[DOCS] Reformat data streams intro and overview (#57954) (#57993)

Changes: * Updates 'Data streams' intro page to focus on problem solution and benefits. * Adds 'Data streams overview' page to cover conceptual information, based on existing content in the 'Data streams' intro. * Adds diagrams for data streams and search/indexing request examples. * Moves API jump list and API docs to a new 'Data streams APIs' section. Links to these APIs will be available through tutorials. * Add xrefs to existing docs for concepts like generation, write index, and append-only.
2025-03-24 17:09:48 +00:00 · 2020-06-11 11:32:09 -04:00 · 2020-06-11 11:32:09 -04:00 · 6fc8317f07
commit 6fc8317f07
parent 4e738f60f8
10 changed files with 208 additions and 129 deletions
--- a/docs/reference/data-streams/data-stream-apis.asciidoc
+++ b/docs/reference/data-streams/data-stream-apis.asciidoc
@ -0,0 +1,14 @@
+[[data-stream-apis]]
+== Data stream APIs
+
+The following APIs are available for managing data streams:
+
+* To get information about data streams, use the <<indices-get-data-stream, get data stream API>>.
+* To delete data streams, use the <<indices-delete-data-stream, delete data stream API>>.
+* To manually create a data stream, use the <<indices-create-data-stream, create data stream API>>.
+
+include::{es-repo-dir}/indices/create-data-stream.asciidoc[]
+
+include::{es-repo-dir}/indices/get-data-stream.asciidoc[]
+
+include::{es-repo-dir}/indices/delete-data-stream.asciidoc[]
--- a/docs/reference/data-streams/data-streams-overview.asciidoc
+++ b/docs/reference/data-streams/data-streams-overview.asciidoc
@ -0,0 +1,142 @@
+[[data-streams-overview]]
+== Data streams overview
++++
+<titleabbrev>Overview</titleabbrev>
++++
+
+A data stream consists of one or more _backing indices_. Backing indices are
+<<index-hidden,hidden>>, automatically-generated indices used to store a
+stream's documents.
+
+image::images/data-streams/data-streams-diagram.svg[align="center"]
+
+The creation of a data stream requires an associated
+<<indices-templates,composable template>>. This template acts as a blueprint for
+the stream's backing indices.

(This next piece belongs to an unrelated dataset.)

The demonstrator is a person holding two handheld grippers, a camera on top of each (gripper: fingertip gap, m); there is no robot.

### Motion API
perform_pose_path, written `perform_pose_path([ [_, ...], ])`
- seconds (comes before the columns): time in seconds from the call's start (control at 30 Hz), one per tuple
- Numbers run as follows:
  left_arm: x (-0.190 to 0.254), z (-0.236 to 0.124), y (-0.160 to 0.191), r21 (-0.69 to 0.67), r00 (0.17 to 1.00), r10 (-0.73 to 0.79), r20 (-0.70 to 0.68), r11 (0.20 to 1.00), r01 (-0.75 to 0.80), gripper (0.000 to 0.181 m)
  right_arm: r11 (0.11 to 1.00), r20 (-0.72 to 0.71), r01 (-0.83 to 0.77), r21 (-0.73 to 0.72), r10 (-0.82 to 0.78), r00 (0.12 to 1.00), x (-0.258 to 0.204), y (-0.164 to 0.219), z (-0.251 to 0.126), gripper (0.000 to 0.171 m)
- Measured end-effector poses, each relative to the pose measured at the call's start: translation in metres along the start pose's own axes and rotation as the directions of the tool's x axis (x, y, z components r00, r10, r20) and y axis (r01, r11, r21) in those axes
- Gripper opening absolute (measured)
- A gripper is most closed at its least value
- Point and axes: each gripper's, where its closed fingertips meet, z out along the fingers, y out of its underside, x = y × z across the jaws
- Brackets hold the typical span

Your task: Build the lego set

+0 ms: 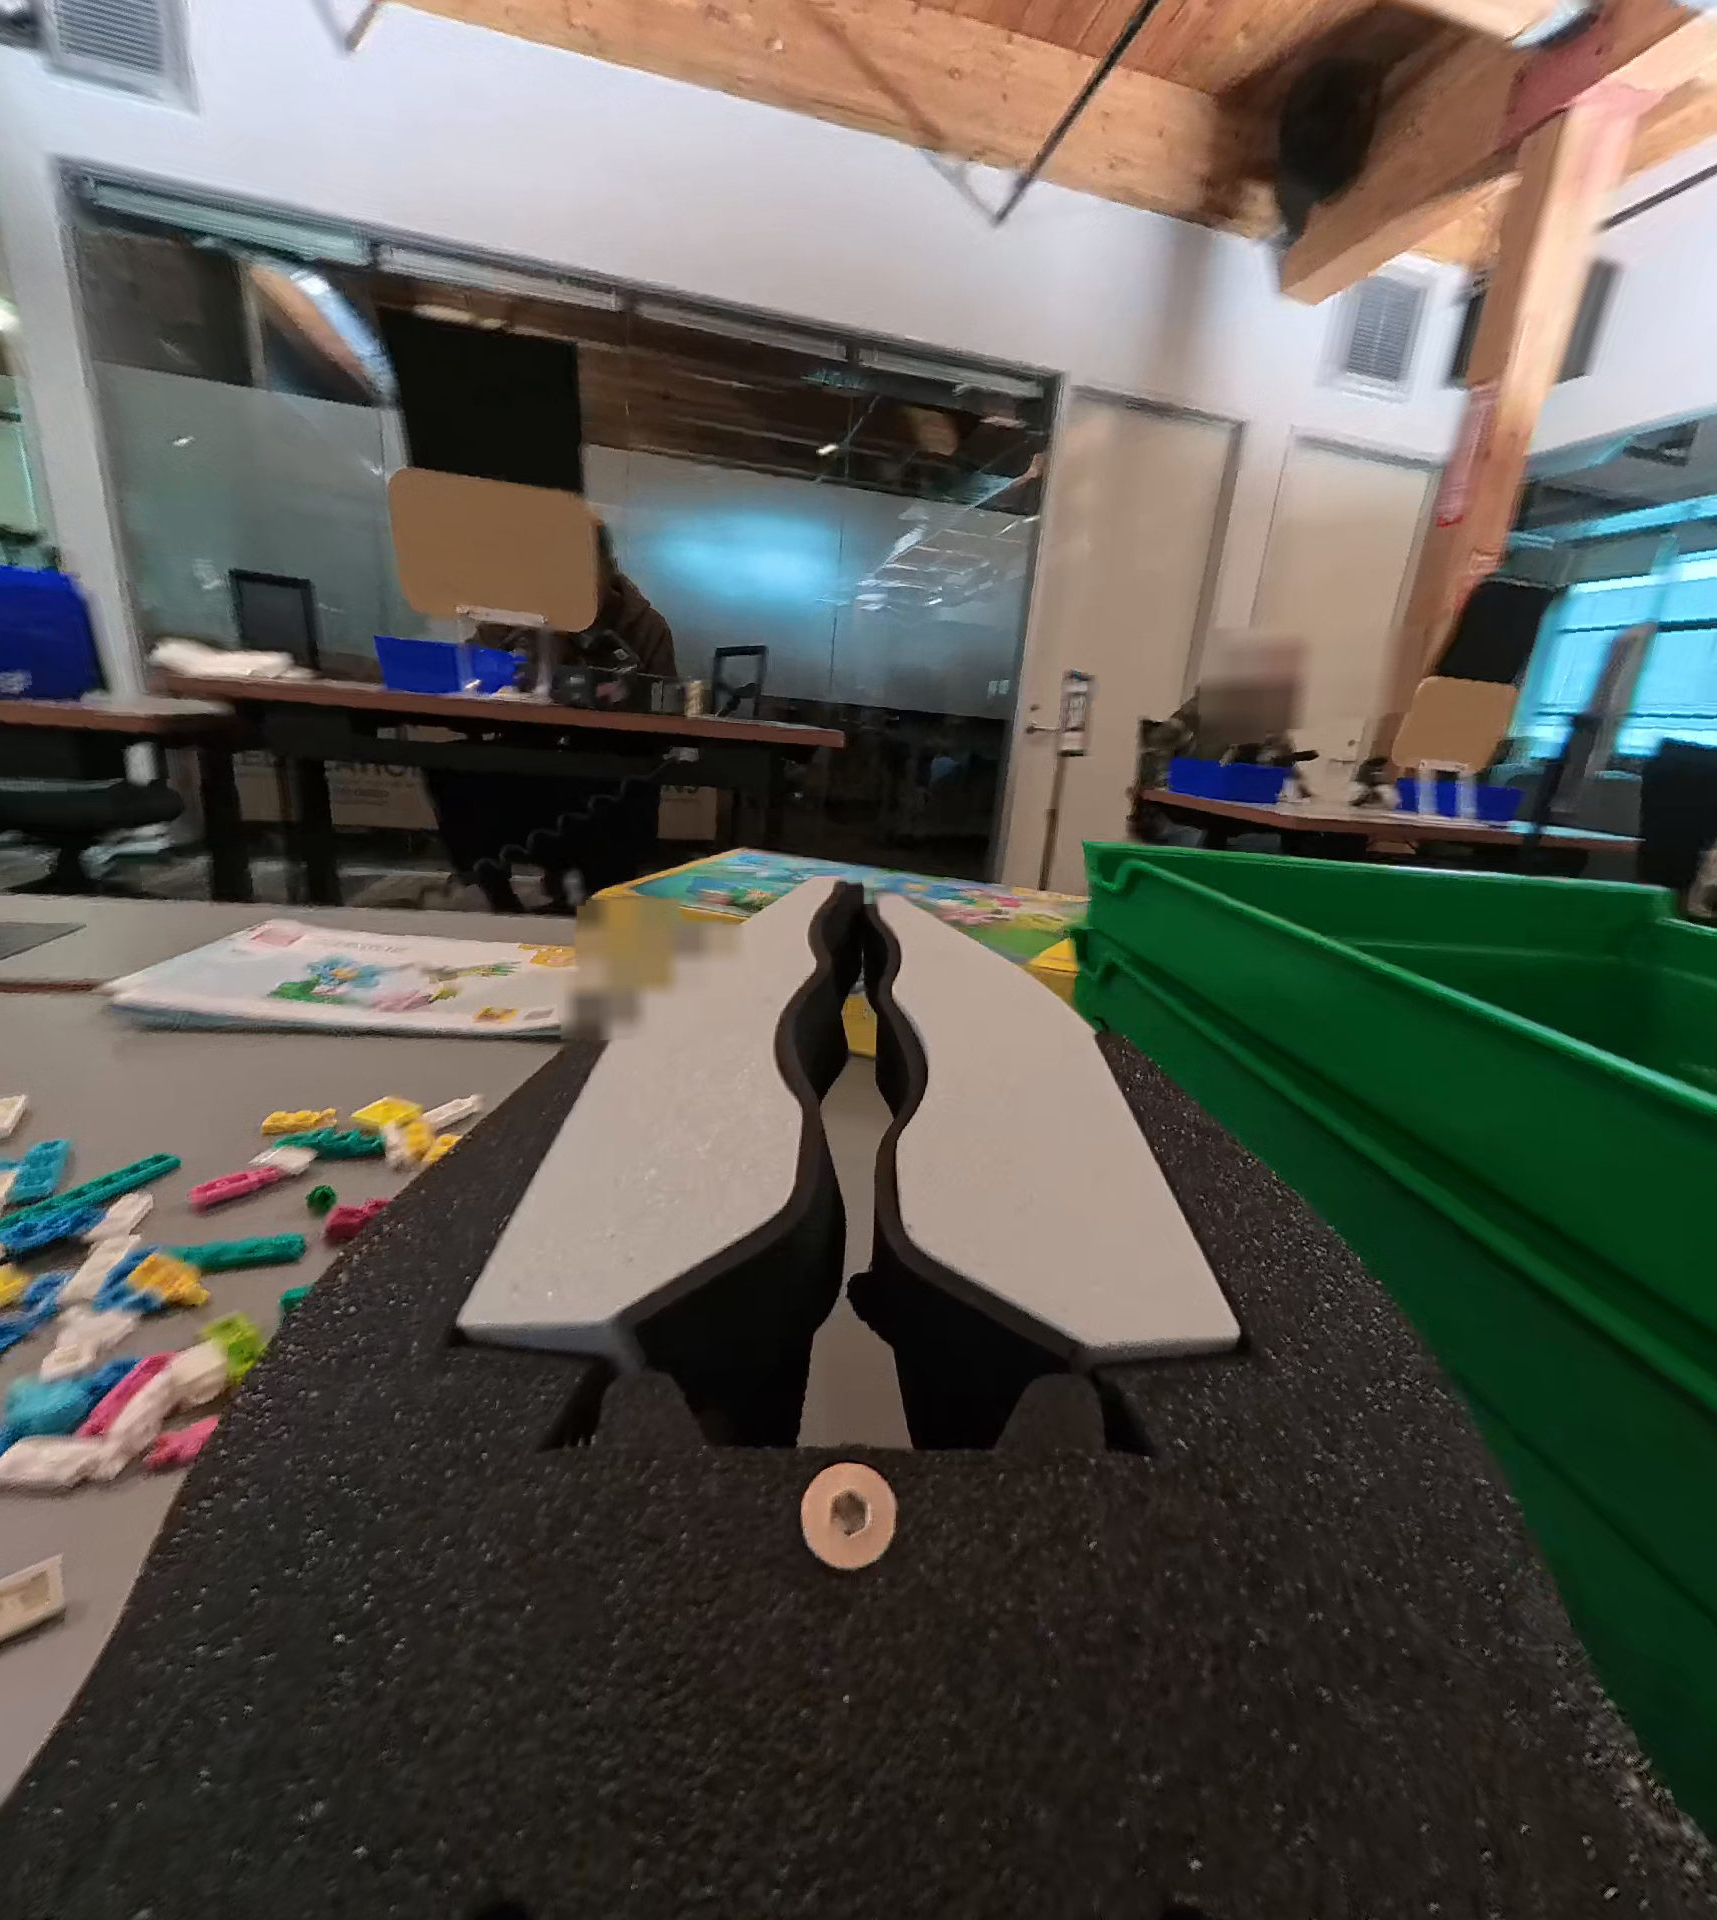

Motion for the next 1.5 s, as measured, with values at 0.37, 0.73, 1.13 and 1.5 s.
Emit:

It contains:
+
+* A name or wildcard (`*`) pattern for the data stream.
+
+* The data stream's _timestamp field_. This field must be mapped as a
+  <<date,`date`>> or <<date_nanos,`date_nanos`>> field datatype and must be
+  included in every document indexed to the data stream.
+
+* The mappings and settings applied to each backing index when it's created.
+
+The same composable template can be used to create multiple data streams.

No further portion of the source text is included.